Ketua Komnas PA Arist Merdeka Sirait memberi keterangan pers atas dugaan pencabulan pemilik Sekolah SPI di Polres Batu. (Foto: Okezone/Avirista Midaada).

MALANG, iNews.id - Komisi Nasional Perlindungan Anak (Komnas PA) meminta kementerian agama melakukan pengawasan ekstra terhadap pondok pesantren atau lembaga pendidikan agama. Permintaan ini disampaikan menyusul maraknya kasus pelecehan seksual terhadap anak di lingkungan pesantren belakangan ini. 

Beberapa kasus tersebut di antaranya di Bandung, Jombang serta yang terbaru di Kulonprogo. Kasus asusila tersebut mayoritas menimpa anak di bawah umur dan dilakukan oleh oknum guru atau ustaz di pesantren. 

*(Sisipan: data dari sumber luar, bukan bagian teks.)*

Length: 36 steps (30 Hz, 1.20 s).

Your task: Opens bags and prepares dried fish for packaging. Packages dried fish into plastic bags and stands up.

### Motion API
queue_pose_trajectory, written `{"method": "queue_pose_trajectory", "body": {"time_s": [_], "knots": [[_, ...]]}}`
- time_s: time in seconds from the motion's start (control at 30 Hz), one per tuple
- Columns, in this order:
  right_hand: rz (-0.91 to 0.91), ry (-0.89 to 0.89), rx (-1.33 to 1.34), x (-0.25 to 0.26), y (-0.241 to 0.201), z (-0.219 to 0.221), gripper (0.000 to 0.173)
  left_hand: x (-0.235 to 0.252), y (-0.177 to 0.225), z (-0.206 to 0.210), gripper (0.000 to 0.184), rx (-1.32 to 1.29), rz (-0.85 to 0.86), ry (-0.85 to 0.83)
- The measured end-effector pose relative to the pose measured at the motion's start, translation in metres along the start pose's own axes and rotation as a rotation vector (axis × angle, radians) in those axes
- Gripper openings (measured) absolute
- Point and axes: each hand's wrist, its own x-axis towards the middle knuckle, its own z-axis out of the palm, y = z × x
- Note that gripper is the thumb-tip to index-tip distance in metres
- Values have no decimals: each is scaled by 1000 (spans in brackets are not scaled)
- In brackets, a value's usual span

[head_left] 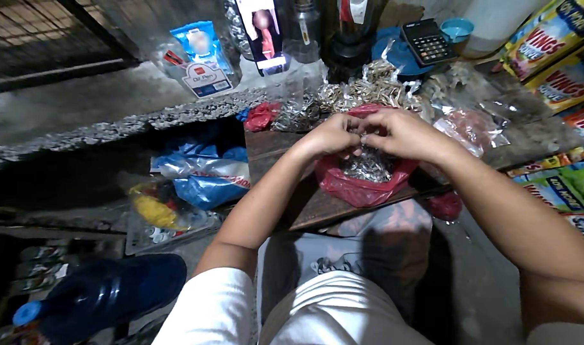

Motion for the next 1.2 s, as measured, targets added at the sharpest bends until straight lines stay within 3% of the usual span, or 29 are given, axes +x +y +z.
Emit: {"method": "queue_pose_trajectory", "body": {"time_s": [0.1,0.2,0.3,0.47,0.57,0.73,0.9,1.07,1.2], "knots": [[55,-153,-102,-3,0,6,26,-3,-1,-3,42,10,4,-4],[100,-238,-177,-6,-4,7,25,-3,-4,-3,46,24,9,-26],[56,-93,-130,-9,-4,1,25,-4,-2,-2,46,16,27,-24],[14,309,19,-17,1,-19,30,-14,7,-22,45,-95,136,59],[60,398,100,-22,10,-24,30,-21,8,-33,47,-124,154,52],[97,79,60,-24,20,-10,27,-43,9,-63,50,-150,221,94],[289,-294,-185,-16,18,13,73,-51,-8,-73,49,-215,241,68],[402,-415,-328,-14,10,21,93,-52,-23,-75,51,-293,213,71],[421,-403,-332,-12,10,24,81,-56,-31,-76,50,-309,211,50]]}}
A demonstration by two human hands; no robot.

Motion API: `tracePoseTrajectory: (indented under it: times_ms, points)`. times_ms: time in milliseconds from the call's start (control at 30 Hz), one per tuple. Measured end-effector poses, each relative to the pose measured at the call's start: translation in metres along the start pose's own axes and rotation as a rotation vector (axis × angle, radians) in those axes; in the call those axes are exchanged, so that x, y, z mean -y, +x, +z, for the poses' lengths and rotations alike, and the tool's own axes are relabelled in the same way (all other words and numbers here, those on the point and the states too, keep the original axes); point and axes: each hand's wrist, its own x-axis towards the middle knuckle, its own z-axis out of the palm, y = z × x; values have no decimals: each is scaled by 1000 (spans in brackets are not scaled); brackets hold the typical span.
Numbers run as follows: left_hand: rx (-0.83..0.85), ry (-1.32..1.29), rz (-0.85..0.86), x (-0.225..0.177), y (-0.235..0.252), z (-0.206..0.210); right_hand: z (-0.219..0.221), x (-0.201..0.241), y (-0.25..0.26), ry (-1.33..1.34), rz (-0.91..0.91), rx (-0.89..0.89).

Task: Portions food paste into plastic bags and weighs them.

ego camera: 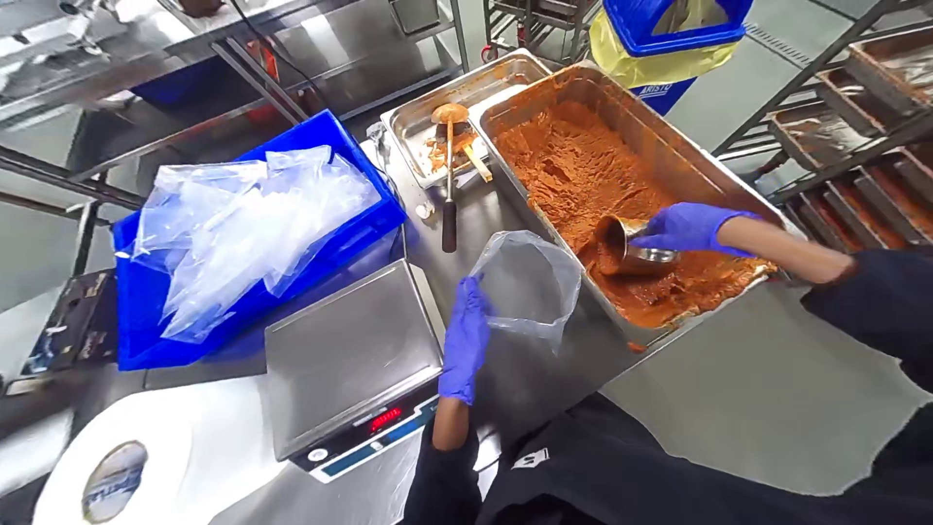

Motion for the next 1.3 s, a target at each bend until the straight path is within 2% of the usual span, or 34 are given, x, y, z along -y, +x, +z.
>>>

"Setiap kantor wilayah (Kanwil) kementerian agama (Kemenag) di daerah harus melakukan pengawasan dan monitoring terhadap setiap lembaga dan satuan pendidikan berlatar agama atau nonagama. Fungsi itu belum jalan," Ketua Komnas PA Arist Merdeka Sirait, Selasa (25/1/2022). 

Apalagi, kata Arist, jumlah pesantren di tiap daerah cukup banyak. Di Jawa Timur misalnya terdapat sekitar 5.000 Ponpes. Semua itu kata dia harus diawasi, sehingga kejadian pemerkosaan yang dilakukan guru seperti di Ponpes Herry Wiryawan di Bandung tidak terulang. 

"Maka dari peristiwa Bandung yang menjadi polemik hukuman mati kepada terduga pelaku, itu bergulir. Ternyata terus bermunculan, saya tidak menggeneralisir, tapi adanya oknum guru ngaji. Jadi bukan secara keseluruhan. Tapi peristiwa itu mengganggu kita," katanya. 

Dia menambahkan, perlu adanya tes psikologi yang dilakukan instansi dinas pendidikan atau kemenag daerah masing-masing, kepada para pengajar, baik di lembaga pendidikan khususnya pondok pesantren. Hal itu dianggap penting untuk mencegah adanya terjadinya kekerasan seksual. 

"Tiga bulan sekali memeriksa kondisi psikologis guru. Karena memang itulah, sebuah aturan. Di Jawa Timur banyak. Kalau ini tidak dimonitor, tidak terlihat apakah terjadi kekerasan atau tidak," tuturnya. 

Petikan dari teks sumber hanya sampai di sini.